Desde 1942 que o suicídio medicamente assistido é permitido na Suíça. É um procedimento diferente da eutanásia, não autorizada no país. A diferença reside em quem opera o ato final. Na eutanásia, uma pessoa executa o ato para acabar com a vida de alguém e, desse modo, termina o sofrimento a pedido do paciente; no suicídio assistido, a pessoa apenas auxilia a tirar a própria vida. Neste caso, o ato de ingerir ou administrar o medicamento letal é realizado pelo próprio enfermo. Quem ajuda a pessoa a morrer não necessita ser médico, apenas ser altruísta. À luz da lei suíça, não é imperativo ter uma doença terminal para solicitar a chamada morte voluntária assistida. Todavia, é obrigatório ter a mente sã e ter expresso um desejo consistente de colocar ponto final.

É neste contexto – já com o testamento entregue – que Delon caminha para o fim da estrada. Vergado, defende que «envelhecer é uma merda!». Os últimos anos têm sido penosos. Em 2005 confessou à revista Paris Match que padecia de problemas vasculares. Anos mais tarde foi internado após episódios de arritmia. Em 2017 recebeu um bypass coronário na artéria femoral. Dois anos volvidos sofre um duplo AVC.

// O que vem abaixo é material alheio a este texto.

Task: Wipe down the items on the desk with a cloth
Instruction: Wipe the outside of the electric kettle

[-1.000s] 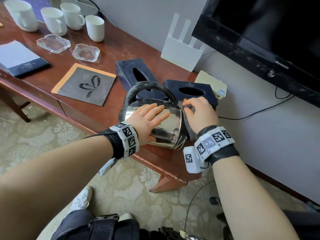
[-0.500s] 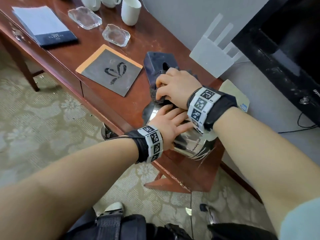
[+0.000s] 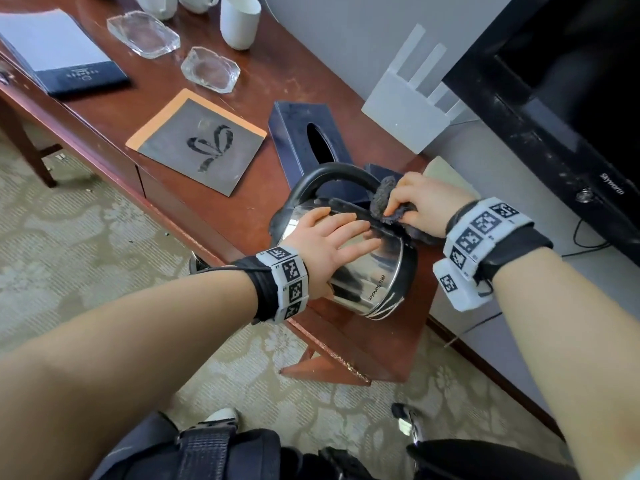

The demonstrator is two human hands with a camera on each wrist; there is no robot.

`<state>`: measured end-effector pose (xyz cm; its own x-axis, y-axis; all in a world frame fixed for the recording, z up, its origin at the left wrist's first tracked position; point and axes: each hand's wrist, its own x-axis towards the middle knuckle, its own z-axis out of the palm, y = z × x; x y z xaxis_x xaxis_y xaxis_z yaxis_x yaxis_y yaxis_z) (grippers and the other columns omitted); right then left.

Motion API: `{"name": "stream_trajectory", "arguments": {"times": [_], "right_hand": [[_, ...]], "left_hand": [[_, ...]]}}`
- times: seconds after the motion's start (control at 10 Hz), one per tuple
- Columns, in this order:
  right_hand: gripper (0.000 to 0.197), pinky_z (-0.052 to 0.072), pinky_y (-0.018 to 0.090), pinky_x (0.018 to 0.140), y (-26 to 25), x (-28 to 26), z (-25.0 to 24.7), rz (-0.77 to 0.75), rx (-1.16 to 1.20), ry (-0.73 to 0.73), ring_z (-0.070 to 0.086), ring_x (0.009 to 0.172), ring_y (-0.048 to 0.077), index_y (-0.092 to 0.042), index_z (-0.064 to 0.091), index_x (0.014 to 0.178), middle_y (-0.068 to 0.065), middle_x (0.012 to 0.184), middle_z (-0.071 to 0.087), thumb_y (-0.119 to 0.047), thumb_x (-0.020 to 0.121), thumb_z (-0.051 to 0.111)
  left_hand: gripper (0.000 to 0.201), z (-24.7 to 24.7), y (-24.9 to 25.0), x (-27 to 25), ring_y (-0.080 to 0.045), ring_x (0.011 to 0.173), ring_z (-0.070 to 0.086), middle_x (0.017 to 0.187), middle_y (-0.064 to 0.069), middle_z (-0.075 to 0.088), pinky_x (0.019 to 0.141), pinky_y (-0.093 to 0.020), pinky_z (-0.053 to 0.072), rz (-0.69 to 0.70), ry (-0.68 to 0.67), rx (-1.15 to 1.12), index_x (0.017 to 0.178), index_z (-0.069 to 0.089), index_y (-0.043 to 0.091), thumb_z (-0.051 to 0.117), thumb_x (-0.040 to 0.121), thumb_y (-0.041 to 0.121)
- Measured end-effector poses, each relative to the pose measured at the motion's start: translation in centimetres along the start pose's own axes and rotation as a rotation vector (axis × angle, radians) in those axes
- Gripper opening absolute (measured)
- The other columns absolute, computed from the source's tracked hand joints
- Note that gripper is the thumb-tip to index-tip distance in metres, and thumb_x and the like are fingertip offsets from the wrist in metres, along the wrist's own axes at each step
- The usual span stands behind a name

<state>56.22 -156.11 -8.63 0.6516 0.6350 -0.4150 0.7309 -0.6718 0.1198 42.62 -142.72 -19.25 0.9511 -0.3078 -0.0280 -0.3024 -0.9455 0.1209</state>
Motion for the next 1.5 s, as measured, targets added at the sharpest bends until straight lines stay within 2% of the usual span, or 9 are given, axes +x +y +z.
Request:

Quem, como eu, nasceu e sentiu o impacto que representou este ator num país como a França, é mais fácil tolerar este basta. Imagino-o a não suportar o silêncio do espelho. Um vazio que mostra o rosto em caricatura e com a visão a tocar na saudade. Tudo inala num corpo que foi desejo e posse. Para trás, vão ficar hospitais, injeções e pudor.

Nesta tombola, resta o pôr do sol de Douchy, uma propriedade estendida em 50 hectares localizada em Loiret. É lá que idealizou ser enterrado numa capela, perto das 50 sepulturas dos seus cães. Sem medo da morte, garante que parte em paz até porque já morreu Loubo, um pastor belga que amou como um filho: «se eu morresse antes dele, já tinha pedido ao veterinário para que ele viesse comigo. Iria picá- lo para que ele morresse nos meus braços». As contas estão feitas. Au revoir, Delon.